# The role of Fbxl22 in the regulation of skeletal muscle mass

> **NIH NIH K01** · UNIVERSITY OF IOWA · 2021 · $120,420

## Abstract

Project Summary/Abstract
Skeletal muscle atrophy occurs as a consequence of many chronic diseases and conditions such as
disuse. Central to the process of muscle atrophy is protein degradation, for which the E3 ubiquitin
ligases are critical in targeting specific proteins for degradation. The roles of many E3 ubiquitin
ligases in muscle are unknown and specific substrates have yet to be identified. The overall objective
of this proposal is to determine the role of the E3 ligase, F-box and leucine-rich repeat protein 22
(Fbxl22), in skeletal muscle atrophy. My central hypothesis is that Fbxl22 is necessary for the
process of muscle atrophy. Robust preliminary data supports this hypothesis: 1) Fbxl22 mRNA
expression is induced after 3 days in a model of neurogenic muscle atrophy, 2) Overexpression of
Fbxl22 in hindlimb muscles results in significant elevations of total ubiquitinated proteins. I propose
two specific aims:
 Specific Aim 1: Determine the functional role of Fbxl22 isoforms in skeletal muscle atrophy,
injury and regrowth. I will address this aim using knockdown and overexpression of Fbxl22 gene
isoforms in a model of neurogenic muscle atrophy and assess Fbxl22 isoform expression in an acute
muscle injury model.
 Specific Aim 2: To identify substrate targets for Fbxl22-dependent ubiquitination.

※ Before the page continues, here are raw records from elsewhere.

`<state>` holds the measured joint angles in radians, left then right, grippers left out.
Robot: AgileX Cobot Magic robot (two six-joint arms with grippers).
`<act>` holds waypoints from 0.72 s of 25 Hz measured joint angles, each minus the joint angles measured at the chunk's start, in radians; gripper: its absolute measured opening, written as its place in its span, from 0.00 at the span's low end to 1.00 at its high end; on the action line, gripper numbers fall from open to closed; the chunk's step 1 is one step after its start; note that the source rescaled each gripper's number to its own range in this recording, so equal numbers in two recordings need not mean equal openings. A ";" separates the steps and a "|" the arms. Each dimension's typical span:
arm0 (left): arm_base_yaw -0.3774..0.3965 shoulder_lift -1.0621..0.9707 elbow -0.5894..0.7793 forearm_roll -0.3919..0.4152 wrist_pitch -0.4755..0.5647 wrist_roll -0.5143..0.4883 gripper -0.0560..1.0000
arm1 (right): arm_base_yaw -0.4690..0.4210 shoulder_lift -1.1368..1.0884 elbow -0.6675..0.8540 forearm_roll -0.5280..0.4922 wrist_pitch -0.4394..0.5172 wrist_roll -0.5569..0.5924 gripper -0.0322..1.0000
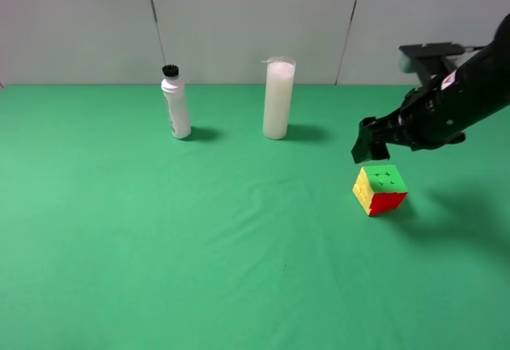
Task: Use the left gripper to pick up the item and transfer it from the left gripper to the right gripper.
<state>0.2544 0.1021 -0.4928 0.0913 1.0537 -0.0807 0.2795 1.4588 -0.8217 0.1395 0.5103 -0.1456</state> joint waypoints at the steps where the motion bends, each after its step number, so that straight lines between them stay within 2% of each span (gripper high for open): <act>1: 0.000 0.000 0.000 0.000 0.000 0.000 1.00 | 0.000 -0.026 0.000 -0.001 0.022 0.000 1.00; 8: 0.000 0.000 0.000 0.000 0.000 0.000 1.00 | 0.000 -0.271 -0.001 -0.003 0.201 0.006 1.00; 18: 0.000 0.000 0.000 0.000 0.000 0.000 1.00 | 0.000 -0.573 -0.002 -0.003 0.391 0.031 1.00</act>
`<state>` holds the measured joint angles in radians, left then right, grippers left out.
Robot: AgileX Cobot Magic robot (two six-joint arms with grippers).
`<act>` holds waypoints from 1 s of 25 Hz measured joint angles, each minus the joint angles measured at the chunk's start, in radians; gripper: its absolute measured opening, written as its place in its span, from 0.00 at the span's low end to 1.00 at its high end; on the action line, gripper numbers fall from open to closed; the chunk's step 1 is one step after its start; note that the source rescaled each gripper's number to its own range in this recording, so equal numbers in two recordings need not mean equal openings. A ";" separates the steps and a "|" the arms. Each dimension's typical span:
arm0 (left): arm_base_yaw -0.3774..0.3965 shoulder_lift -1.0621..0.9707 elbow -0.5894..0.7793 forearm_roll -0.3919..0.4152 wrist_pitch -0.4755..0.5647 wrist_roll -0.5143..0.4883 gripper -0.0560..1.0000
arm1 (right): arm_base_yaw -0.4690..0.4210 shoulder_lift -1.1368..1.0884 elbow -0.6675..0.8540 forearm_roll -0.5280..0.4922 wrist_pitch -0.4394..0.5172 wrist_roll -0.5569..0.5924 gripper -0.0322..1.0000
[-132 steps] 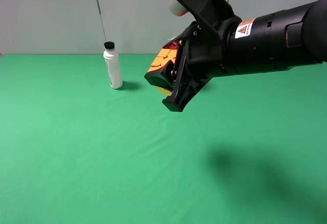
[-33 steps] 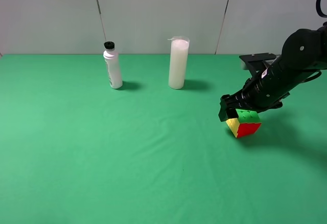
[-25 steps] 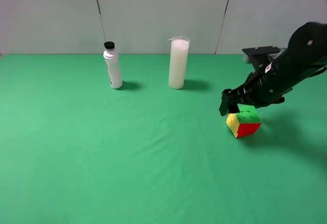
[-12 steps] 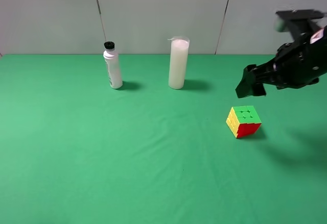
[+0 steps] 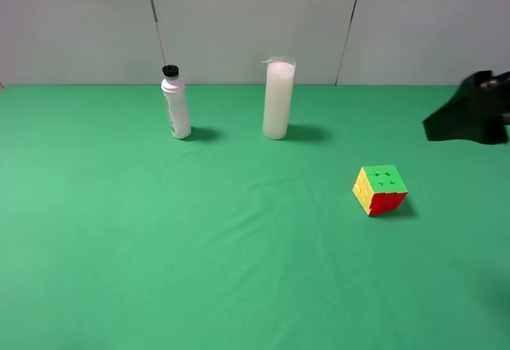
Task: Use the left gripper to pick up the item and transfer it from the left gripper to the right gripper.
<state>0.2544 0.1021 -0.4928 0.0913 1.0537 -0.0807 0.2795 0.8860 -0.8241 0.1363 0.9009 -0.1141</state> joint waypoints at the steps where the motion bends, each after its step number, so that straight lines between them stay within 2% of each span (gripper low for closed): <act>1: 0.000 0.000 0.000 0.000 0.000 0.000 1.00 | 0.000 -0.025 0.005 0.000 0.019 0.001 1.00; 6: 0.000 0.000 0.000 0.000 0.000 0.000 1.00 | 0.000 -0.152 0.057 0.000 0.075 0.002 1.00; 9: 0.000 0.000 0.000 0.000 0.000 0.000 1.00 | 0.000 -0.301 0.131 -0.003 0.099 0.002 1.00; 16: 0.000 0.000 0.000 0.000 0.000 0.000 1.00 | 0.000 -0.540 0.233 -0.003 0.108 0.038 1.00; 18: 0.000 0.000 0.000 0.000 0.000 0.000 1.00 | 0.000 -0.644 0.272 -0.006 0.111 0.079 1.00; 25: 0.000 0.000 0.000 0.000 0.000 0.000 1.00 | 0.000 -0.860 0.335 -0.077 0.121 0.114 1.00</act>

I will
address this aim using a combined approach of Fbxl22 gene manipulation with proteomics analysis
and post-translational modification identification of ubiquitin motifs on Fbxl22-dependent substrates.
 With the completion of this proposal, I expect to have identified novel mechanisms for
understanding the muscle atrophy process. By identifying the mechanisms of skeletal muscle
atrophy, we can explore new therapeutic strategies for improving an individual’s quality of life where
muscle wasting is present.
 The University of Iowa has a longstanding history of support to its trainees and junior faculty.
My mentor, Prof. Bodine is a world leader in skeletal muscle physiology, atrophy and hypertrophy.
This K01 award will expand my research skills in ubiquitin proteomics and skeletal muscle atrophy.
These tools may enable the identification of new therapeutic strategies for alleviating the detrimental
impact of skeletal muscle wasting.

## Key facts

- **NIH application ID:** 10213467
- **Project number:** 1K01AR077684-01A1
- **Recipient organization:** UNIVERSITY OF IOWA
- **Principal Investigator:** David C Hughes
- **Activity code:** K01 (R01, R21, SBIR, etc.)
- **Funding institute:** NIH
- **Fiscal year:** 2021
- **Award amount:** $120,420
- **Award type:** 1
- **Project period:** 2021-06-01 → 2026-05-31

## Primary source

NIH RePORTER: https://reporter.nih.gov/project-details/10213467

## Citation

> US National Institutes of Health, RePORTER application 10213467, The role of Fbxl22 in the regulation of skeletal muscle mass (1K01AR077684-01A1). Retrieved via AI Analytics 2026-05-23 from https://api.ai-analytics.org/grant/nih/10213467. Licensed CC0.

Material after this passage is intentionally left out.